Aku menjerit lalu mencubit perutnya. "hentikan itu!" kataku.

Justin tertawa terbahak-bahak sambil mengelus-elus perutnya yang barusan kucubit.

Aku cemberut dan menyilangkan lenganku di dada sementara Justin cekikikan seperti orang gila.

"aw kau sungguh baik sekali, Bella. Apa itu artinya kau lebih memilih aku daripada Taylor?" godanya.

Lagi-lagi aku tidak menjawab pertanyaannya. Dan dia mendengus senang.

"ah tentu saja begitu. Aku tahu kau tidak akan bisa terus-terusan mendiamkanku. Aku terlalu seksi untuk di diamkan," katanya.

Aku mendelik dan memukul kepalanya. Aku tanpa sengaja menyenggol lengannya yang patah dan Justin menghela nafas tertahan. Aku menjerit dan segera menjauh.

"maafkan aku!" kataku.

Justin tersenyum dan mengangguk. "tidak apa-apa. Hey, kau mau menulis di gipsku?" tanyanya.

Aku tersenyum lebar. "bolehkah?"

Justin mengangguk dan berusaha melepas kain penyangga dari bahunya. Aku membantunya lalu mencari spidol di meja belajarnya. Aku mengambil spidol berwarna hitam lalu duduk di samping kananya.

Aku tersenyum senang. "wah aku orang pertama yang menulis di gipsmu. Apa yang sebaiknya aku tulis?" tanyaku pada diri sendiri.

Justin dengan sabar menungguku memutuskan. Dia hanya tersenyum dan meletakkan lengan kanannya di atas kasur. Aku menjentikkan jari lalu mulai menulis di gips putih kerasnya.

Aku tersenyum senang setelah selesai dan Justin melihat tulisanku.

"Justin's a Jerk!" tulisku.

"Hey! Aku tidak lagi!" protesnya.

Aku menjulurkan lidah dan menggoyang-goyang spidol yang tadi kupakai menulis. Justin merebut spidol dari tanganku lalu membukanya dengan giginya dan mulai menulis di gipsnya dengan tangan kirinya.

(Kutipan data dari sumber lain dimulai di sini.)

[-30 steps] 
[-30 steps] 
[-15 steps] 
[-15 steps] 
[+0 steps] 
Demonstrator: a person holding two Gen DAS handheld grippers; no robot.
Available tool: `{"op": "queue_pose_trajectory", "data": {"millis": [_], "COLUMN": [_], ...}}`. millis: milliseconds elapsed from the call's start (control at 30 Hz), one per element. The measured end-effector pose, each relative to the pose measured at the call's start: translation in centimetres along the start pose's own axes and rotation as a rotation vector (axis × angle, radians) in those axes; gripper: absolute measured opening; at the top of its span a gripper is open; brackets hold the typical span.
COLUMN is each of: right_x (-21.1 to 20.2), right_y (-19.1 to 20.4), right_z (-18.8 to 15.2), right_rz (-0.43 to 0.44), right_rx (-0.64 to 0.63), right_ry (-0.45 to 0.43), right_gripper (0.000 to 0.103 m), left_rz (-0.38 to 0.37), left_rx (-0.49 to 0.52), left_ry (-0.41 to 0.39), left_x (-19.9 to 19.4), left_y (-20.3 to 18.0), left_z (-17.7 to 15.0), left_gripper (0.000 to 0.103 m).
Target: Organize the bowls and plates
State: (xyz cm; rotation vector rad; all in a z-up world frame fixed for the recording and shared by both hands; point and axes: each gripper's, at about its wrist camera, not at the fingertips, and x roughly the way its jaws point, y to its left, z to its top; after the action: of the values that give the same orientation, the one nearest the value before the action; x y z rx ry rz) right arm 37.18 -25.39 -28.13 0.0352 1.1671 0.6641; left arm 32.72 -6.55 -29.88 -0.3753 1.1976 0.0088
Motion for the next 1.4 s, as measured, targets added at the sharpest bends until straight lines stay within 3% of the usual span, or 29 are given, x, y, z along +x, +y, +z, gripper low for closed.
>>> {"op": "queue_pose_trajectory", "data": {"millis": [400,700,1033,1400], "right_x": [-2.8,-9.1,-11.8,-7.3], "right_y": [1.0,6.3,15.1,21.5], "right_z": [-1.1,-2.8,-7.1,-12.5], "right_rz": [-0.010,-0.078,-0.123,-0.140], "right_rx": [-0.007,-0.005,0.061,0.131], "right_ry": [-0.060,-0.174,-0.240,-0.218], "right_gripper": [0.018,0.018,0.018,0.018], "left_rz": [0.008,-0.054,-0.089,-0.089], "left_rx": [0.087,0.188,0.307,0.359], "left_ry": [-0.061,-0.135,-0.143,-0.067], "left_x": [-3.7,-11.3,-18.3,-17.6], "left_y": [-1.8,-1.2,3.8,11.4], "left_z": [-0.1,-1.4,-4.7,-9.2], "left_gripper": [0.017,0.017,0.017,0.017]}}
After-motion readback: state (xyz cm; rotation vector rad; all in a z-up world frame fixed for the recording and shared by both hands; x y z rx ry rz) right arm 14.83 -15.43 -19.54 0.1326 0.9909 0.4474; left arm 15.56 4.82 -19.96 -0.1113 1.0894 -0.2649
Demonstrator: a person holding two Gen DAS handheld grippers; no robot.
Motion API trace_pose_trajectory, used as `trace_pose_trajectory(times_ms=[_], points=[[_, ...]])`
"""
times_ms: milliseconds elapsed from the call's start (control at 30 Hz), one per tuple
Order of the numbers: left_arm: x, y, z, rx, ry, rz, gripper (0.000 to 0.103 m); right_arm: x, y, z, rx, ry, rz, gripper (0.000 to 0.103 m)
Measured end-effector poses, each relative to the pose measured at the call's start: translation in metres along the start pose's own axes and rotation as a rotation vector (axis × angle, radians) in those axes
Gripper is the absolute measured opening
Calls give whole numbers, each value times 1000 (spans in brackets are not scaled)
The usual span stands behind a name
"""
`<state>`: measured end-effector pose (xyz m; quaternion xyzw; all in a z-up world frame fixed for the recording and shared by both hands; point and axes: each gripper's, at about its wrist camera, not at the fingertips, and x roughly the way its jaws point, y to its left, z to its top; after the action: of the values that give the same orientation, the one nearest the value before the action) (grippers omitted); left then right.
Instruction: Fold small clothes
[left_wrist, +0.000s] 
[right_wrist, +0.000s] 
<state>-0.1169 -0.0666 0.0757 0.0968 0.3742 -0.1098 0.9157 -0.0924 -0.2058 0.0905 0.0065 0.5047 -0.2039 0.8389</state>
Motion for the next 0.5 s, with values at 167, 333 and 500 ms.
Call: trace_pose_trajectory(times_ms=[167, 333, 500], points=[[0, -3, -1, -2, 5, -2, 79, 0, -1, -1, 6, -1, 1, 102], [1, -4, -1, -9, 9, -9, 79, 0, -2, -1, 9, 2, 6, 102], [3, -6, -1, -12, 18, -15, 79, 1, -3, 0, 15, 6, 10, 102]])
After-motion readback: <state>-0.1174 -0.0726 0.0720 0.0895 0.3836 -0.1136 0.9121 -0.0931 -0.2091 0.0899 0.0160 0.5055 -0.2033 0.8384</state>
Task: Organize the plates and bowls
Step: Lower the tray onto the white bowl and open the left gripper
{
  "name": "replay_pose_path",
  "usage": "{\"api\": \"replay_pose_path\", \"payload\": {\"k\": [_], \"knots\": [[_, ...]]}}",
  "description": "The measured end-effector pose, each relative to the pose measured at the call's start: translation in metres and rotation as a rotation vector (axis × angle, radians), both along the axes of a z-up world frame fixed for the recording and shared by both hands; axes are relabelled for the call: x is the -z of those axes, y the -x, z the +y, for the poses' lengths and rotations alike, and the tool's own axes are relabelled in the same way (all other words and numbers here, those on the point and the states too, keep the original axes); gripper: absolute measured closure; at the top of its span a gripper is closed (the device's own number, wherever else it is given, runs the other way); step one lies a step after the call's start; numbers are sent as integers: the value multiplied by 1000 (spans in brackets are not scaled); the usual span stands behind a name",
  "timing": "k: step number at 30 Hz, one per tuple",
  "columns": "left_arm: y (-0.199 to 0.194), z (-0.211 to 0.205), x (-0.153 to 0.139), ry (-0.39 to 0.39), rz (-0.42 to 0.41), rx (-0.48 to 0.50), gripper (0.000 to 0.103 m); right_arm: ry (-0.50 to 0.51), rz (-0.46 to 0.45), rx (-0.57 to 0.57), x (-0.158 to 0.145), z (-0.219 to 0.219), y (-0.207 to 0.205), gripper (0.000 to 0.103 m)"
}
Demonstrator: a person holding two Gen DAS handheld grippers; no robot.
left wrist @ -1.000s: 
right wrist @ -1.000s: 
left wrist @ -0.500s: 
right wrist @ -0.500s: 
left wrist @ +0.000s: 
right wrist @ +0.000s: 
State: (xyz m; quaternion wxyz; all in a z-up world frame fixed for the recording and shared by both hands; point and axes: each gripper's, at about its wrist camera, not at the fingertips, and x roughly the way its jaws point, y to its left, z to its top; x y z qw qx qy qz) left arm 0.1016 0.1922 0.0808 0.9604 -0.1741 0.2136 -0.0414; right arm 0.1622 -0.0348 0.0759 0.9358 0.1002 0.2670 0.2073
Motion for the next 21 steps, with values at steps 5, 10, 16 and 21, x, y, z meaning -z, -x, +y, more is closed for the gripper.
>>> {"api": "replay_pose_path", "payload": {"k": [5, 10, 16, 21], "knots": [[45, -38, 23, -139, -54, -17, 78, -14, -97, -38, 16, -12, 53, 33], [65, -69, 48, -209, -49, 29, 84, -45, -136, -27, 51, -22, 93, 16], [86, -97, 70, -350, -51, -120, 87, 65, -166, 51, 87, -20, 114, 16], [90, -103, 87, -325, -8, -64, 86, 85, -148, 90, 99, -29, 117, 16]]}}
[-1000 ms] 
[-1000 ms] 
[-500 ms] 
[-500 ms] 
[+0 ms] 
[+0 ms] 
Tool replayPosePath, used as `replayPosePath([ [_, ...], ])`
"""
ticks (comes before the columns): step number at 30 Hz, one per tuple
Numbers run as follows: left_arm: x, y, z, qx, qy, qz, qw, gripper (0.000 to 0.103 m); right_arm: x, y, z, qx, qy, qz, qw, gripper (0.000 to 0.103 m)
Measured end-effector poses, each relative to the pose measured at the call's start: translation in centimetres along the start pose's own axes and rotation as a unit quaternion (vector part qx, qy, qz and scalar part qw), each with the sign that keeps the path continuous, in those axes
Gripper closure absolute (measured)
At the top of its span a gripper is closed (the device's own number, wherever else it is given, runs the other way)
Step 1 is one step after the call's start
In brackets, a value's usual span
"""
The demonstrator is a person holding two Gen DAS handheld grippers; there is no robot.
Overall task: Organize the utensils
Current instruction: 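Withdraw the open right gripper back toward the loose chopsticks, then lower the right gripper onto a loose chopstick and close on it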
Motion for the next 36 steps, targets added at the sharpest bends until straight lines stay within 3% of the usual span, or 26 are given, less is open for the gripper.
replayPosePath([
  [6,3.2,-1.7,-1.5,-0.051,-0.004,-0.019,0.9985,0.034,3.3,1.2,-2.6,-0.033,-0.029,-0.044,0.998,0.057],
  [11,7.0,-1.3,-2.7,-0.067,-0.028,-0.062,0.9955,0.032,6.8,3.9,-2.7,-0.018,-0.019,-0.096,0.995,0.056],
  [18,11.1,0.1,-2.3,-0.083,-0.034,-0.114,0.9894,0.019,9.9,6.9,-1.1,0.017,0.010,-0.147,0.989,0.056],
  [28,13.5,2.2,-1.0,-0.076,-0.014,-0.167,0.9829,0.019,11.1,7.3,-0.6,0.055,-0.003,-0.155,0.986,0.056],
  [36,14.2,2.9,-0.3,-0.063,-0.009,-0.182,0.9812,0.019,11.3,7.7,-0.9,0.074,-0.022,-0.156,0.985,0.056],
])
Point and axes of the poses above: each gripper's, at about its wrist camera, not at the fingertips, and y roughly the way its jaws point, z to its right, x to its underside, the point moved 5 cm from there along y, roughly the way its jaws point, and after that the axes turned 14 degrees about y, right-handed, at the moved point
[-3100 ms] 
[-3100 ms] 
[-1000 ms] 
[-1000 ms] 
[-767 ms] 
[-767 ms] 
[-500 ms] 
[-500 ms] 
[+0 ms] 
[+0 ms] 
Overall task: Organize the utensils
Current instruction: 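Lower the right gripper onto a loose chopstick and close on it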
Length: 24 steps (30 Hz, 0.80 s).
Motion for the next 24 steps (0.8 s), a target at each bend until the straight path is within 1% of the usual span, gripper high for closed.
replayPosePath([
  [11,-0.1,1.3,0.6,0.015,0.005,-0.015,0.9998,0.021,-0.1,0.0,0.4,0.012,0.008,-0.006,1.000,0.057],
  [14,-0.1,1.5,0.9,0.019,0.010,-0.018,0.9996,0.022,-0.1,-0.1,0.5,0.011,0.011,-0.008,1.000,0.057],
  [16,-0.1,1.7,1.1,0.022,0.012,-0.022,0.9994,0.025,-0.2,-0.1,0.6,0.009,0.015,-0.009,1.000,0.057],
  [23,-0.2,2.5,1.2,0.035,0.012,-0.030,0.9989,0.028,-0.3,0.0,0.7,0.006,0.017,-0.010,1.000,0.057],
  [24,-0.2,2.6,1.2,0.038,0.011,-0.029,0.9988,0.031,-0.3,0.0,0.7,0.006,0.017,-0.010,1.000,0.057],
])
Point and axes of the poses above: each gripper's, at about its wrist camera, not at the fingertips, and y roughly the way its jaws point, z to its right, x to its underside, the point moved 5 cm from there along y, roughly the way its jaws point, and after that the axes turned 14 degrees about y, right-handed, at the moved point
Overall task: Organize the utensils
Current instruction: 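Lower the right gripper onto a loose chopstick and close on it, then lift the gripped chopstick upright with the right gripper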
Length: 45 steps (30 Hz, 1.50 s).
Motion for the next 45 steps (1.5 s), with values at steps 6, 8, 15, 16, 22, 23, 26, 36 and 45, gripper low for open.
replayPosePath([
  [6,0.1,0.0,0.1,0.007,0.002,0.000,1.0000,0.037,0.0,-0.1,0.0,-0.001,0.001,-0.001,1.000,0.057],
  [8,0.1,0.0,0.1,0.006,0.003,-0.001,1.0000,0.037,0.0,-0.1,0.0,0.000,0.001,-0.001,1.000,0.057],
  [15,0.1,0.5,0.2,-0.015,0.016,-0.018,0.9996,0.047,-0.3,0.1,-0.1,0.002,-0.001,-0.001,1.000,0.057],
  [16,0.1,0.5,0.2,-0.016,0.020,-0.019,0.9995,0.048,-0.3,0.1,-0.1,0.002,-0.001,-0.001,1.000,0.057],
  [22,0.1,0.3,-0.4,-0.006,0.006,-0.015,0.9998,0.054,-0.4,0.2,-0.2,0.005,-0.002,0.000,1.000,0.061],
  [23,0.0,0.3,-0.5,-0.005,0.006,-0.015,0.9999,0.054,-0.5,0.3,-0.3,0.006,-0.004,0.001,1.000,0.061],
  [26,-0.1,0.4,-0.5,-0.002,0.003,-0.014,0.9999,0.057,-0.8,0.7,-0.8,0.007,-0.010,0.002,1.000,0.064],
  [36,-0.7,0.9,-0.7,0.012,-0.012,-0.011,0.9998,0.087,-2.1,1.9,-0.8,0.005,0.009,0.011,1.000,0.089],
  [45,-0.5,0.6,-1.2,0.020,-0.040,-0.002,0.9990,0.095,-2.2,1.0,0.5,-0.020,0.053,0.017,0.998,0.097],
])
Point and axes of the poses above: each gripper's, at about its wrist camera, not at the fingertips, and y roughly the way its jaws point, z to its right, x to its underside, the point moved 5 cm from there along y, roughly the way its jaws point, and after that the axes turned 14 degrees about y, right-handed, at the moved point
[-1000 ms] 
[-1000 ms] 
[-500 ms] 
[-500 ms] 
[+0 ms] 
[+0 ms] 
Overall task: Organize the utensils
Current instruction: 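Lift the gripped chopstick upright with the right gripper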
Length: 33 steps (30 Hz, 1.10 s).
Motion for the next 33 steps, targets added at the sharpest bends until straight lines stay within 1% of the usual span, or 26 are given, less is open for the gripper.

Cengiran lebar menghiasi wajahnya saat selesai menulis dan aku membaca apa yang dia tulis.

Di situ, tepat di bawah tulisanku, Justin menulis: "dan Bella tergila-gila padaku" dengan gambar hati di sekitarnya.

Aku mendelik dan kembali merebut spidol tadi darinya.

"tapi Justin yang mengejar-ngejarku," tambahku di samping tulisan Justin. Justin tertawa lalu berusaha merebut spidol tadi dari tanganku. Justin berhasil merebut spidolnya dan aku berusaha kembali mengambilnya sementara Justin mengangkat spidol tinggi-tinggi.

"nuh uh kau tidak boleh menulis macam-macam lagi, Nona Muda," katanya tertawa.

"berikan itu padaku, Justin!" kataku.

Aku mendekat padanya sambil berusaha meraih spidol dari tangannya, masih tertawa terbahak-bahak bersamanya. Aku terpeleset di atas kasurnya dan jatuh di atas tubuh Justin.

Wajahku dan wajahnya sejajar dengan beberapa inchi jarak sebagai pemisah. Seketika tawa kami lenyap dan aku menatap ke mata coklat beningnya yang berkilau terkena cahaya lampu. Nafas segar Justin menerpa kulitku dan entah dari mana Justin mulai mendekatkan wajahnya ke wajahku.